Parmi les normes préconisées par Pritchard figurent l’achat d’inventaire commercial dans des lieux où la qualité du contenu est connue, contrôlée et cohérente avec la valeur d’une entreprise, et avec des médias qui traitent les commentaires éditoriaux «de manière à créer un discours équilibré et constructif».

Il a suggéré que les annonceurs préconisent une norme de mesure spécifique prenant en compte le visionnage sur plusieurs plates-formes multimédias, tel qu'un "tag" numérique pouvant être placé sur toutes les annonces, pour tous les formats, tant sur le numérique que sur la télévision, et pouvant être utilisé pour contrôler la fréquence des annonces.

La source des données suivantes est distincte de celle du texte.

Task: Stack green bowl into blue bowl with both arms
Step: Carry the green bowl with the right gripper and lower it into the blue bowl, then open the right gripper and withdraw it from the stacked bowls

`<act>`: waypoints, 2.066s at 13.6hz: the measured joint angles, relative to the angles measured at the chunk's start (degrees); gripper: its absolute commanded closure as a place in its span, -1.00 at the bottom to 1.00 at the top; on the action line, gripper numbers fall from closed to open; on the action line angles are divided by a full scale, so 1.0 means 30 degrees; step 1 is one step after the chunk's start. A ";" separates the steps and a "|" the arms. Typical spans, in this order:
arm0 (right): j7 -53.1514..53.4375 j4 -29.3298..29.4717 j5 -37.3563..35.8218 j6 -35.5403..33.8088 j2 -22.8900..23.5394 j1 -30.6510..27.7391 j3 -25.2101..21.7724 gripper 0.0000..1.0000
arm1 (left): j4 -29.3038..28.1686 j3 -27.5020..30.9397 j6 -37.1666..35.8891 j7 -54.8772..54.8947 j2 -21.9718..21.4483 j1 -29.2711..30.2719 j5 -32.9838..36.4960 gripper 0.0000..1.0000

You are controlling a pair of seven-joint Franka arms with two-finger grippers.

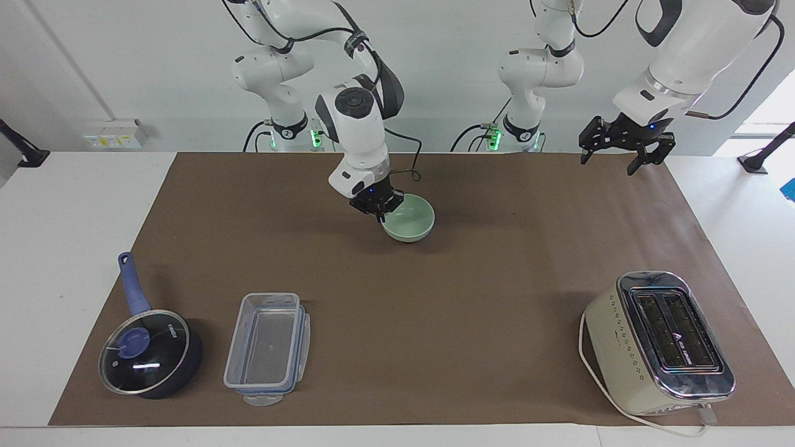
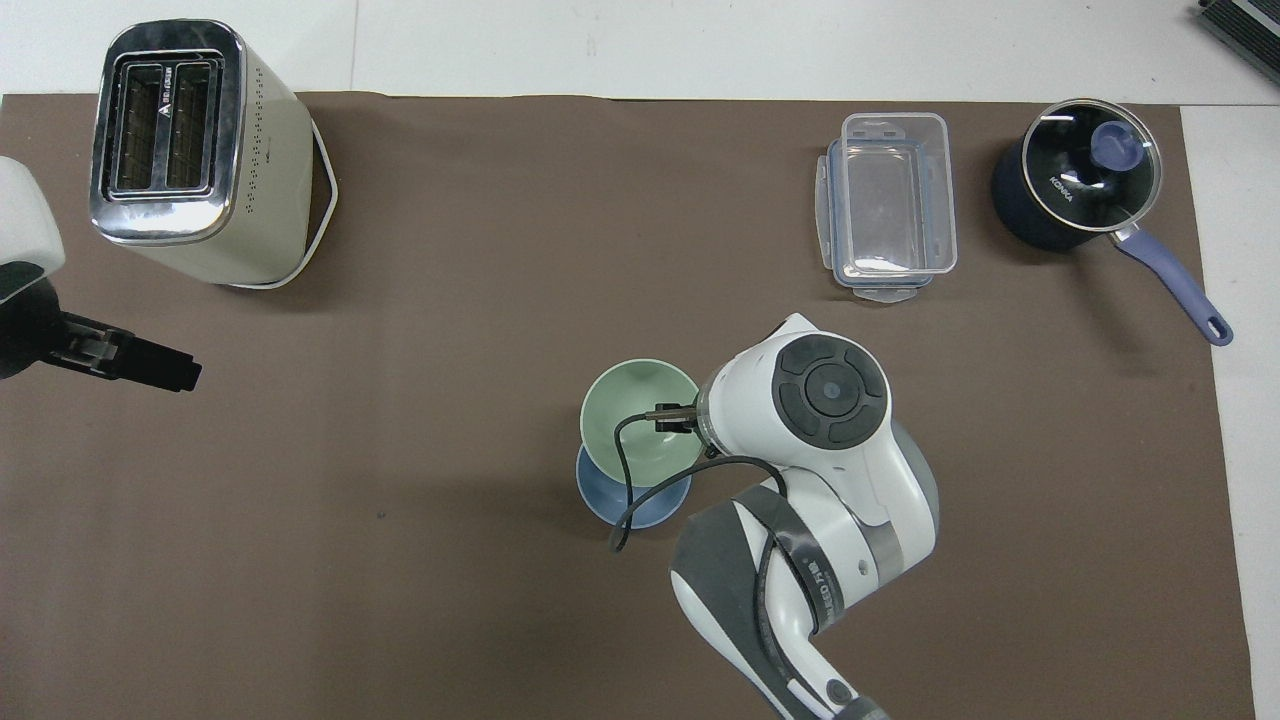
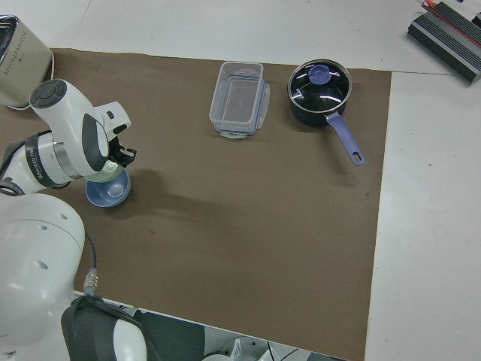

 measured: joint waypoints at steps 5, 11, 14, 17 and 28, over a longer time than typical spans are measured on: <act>0.0386 -0.0635 0.0116 -0.0023 -0.0039 0.0465 0.0009 1.00 | 0.0000 -0.0001 0.0000 0.0005 0.0000 0.0000 0.0000 -1.00; 0.0595 -0.1336 0.0139 0.0353 -0.0053 0.0759 0.0010 1.00 | 0.0000 -0.0011 0.0004 0.0020 0.0000 0.0000 0.0000 -1.00; 0.0630 -0.1953 0.0168 0.1021 -0.0047 0.0977 0.0011 1.00 | 0.0000 -0.0020 0.0005 0.0024 0.0000 0.0000 0.0000 -1.00; 0.0643 -0.2086 0.0191 0.1041 -0.0030 0.0982 0.0010 0.76 | 0.0000 -0.0021 0.0005 0.0037 0.0000 0.0000 0.0000 -1.00; 0.0735 -0.0753 0.0140 0.1077 -0.1025 0.0062 -0.0361 -1.00 | 0.0000 -0.0021 0.0005 0.0041 0.0000 0.0000 0.0000 -1.00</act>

Pritchard a suggéré aux annonceurs de prendre davantage de contrôle dans un monde devenu plus chaotique, ce qui pourrait modifier les relations existantes entre les grands spécialistes du marketing et les agences de publicité qui les servent. Il a conseillé aux spécialistes du marketing de créer des équipes internes chargées de l’achat d’inventaire publicitaire, de décider du lieu de diffusion des annonces commerciales et de collecter davantage de données sur les consommateurs, indépendamment de tiers.

M. Pritchard a fait ces remarques au moment même où bon nombre des plus grandes entreprises de médias aux États-Unis ont commencé à solliciter des dollars publicitaires lors de la saison des ventes "initiales" annuelle du secteur, lorsque les réseaux de télévision tentent de vendre la majeure partie de leur inventaire publicitaire pour le prochain cycle de programmation.